Before the reallocation of the budget, you need to decide which holds the higher priority for you:
Maximize revenue at the current advertising budget.
Maximize revenue at the current ROAS.
Preserve revenue at a lower advertising budget.
Before increasing the budget for any of the campaigns, it’s important to factor in an external indicator that can’t be measured by attribution: the amount of traffic a channel can realistically generate. If you conclude that you’ve reached a «growth plateau» in the campaign (a budget increase exponentially increases the average cost per click), this advertising campaign should be the last one to have its budget increased.
4. Determine the testing period
The model testing time depends on the conversion window, i.e., the time during which buyers pass through the funnel. This includes from the first visit to making an order on the website. It is important to consider which advertising campaigns help your customers move through the funnel at its upper steps and require more time to accumulate value. These are the campaigns that are the most likely to be undervalued when using the Last Non-Direct Click attribution.
In our experience, the optimal testing period is between 30 and 90 days. The first 75% of the time is not generally the period when things are happening; this is when you’re re-allocating the budget according to the new attribution model.
Simply put, knowing the true cost of your advertising efforts helps you spend your money smarter. By using a method that looks at every step a customer takes before buying, you can make better decisions about where to put your advertising dollars. This helps you get more bang for your buck and a clearer picture of what works and what doesn’t.
Key takeaways
Most marketers find it difficult to apply attribution results. But not applying the results of attribution doesn’t make sense!
It doesn’t matter what reports you have in Google Sheets or Google Data Studio. If you don’t distribute your budget based on this data and don’t change anything in your strategy, then there’s little sense in having these reports.
If you want to know the real effectiveness of your marketing:
Set a clear task for yourself, determine the KPIs for evaluating it, and decide what reports and dashboards should look like.
Determine who’s responsible for evaluating advertising campaigns in your company.
Determine the path of your users.
Take into account not only online but also offline data.
Verify the quality of incoming data: check whether there are any duplicate transactions on the site and whether every step that you want to take into account in the funnel is monitored.
Try to compare different attribution models and find a flexible solution that’s optimal for your business.
Make decisions based on data.
If you didn’t find an attribution model suitable for your project in this article, you can create a custom model as Answear did.

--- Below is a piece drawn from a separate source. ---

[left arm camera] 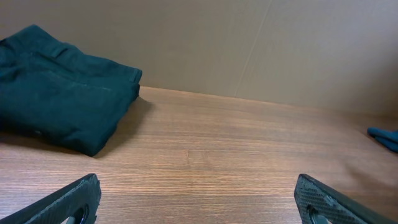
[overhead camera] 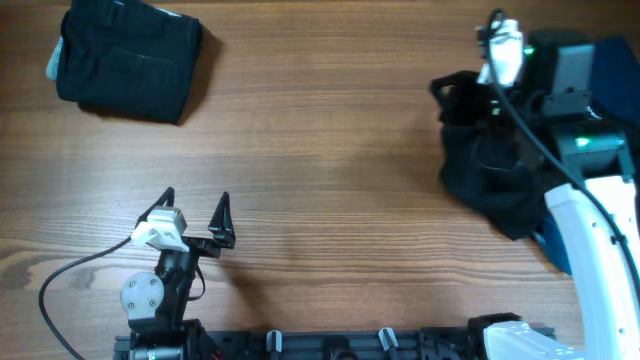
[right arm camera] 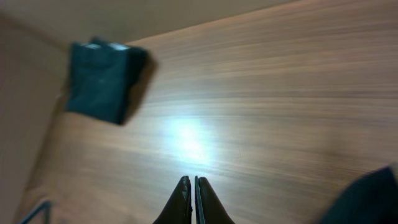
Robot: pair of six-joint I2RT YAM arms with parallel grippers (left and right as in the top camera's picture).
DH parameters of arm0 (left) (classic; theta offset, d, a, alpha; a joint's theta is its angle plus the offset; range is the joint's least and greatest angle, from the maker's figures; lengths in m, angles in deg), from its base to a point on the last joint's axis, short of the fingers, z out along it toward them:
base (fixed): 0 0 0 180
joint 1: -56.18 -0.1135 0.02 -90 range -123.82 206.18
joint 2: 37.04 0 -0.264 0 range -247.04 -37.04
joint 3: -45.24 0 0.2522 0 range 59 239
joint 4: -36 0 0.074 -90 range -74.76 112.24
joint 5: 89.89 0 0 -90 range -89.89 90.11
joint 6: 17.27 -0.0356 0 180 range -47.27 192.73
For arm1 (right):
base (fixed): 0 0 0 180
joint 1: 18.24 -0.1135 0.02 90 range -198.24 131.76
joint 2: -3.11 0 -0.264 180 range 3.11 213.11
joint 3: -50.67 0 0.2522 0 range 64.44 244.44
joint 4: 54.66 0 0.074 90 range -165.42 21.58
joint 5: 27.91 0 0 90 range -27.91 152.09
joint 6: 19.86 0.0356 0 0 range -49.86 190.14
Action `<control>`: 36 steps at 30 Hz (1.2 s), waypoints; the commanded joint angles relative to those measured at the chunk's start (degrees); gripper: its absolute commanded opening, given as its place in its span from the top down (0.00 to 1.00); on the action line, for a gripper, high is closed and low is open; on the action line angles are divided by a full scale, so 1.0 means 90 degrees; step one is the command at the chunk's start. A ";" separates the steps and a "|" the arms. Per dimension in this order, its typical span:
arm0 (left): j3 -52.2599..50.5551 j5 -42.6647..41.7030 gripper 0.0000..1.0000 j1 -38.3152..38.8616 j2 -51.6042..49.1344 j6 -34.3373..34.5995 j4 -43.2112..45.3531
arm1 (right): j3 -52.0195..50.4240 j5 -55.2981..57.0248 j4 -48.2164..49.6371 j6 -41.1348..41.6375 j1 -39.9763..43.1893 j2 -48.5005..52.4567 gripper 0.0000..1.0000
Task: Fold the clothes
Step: 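Close the right gripper on the black garment's edge, then drag the black garment leftward to the table center with right gripper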
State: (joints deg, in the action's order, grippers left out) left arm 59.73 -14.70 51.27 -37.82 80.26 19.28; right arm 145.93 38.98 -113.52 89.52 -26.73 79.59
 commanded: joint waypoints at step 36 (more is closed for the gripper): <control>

Schedule a call with us and we’ll be happy to help you set up the attribution model (or a few models) you want to test for your business.
FAQ
-
What is the attribution model?
An attribution model is a set of rules that define how conversion credit is assigned to different touchpoints in conversion paths. -
What is a marketing attribution model?
Attribution model helps you figure out which advertising channels and campaigns work best and at what stage of the funnel. -
What are different attribution models?
There are dozens of possible attribution models. They can be classified in different ways depending on the logic used in their calculations.
If we look at what place a channel occupied in the customer journey before the order, then we’re using an attribution model based on position (Time Decay, Position-Based). If the calculation takes into account all data and not only the position of the channel in the chain, then it’s an algorithmic attribution model (Data-Driven, Markov chains).
If we give all the value to only one channel that participated in the funnel, then it’s a single-channel model (Last Click, First Click). If the value is distributed among all channels in the chain, then it’s a multi-channel attribution model (Linear, Time Decay).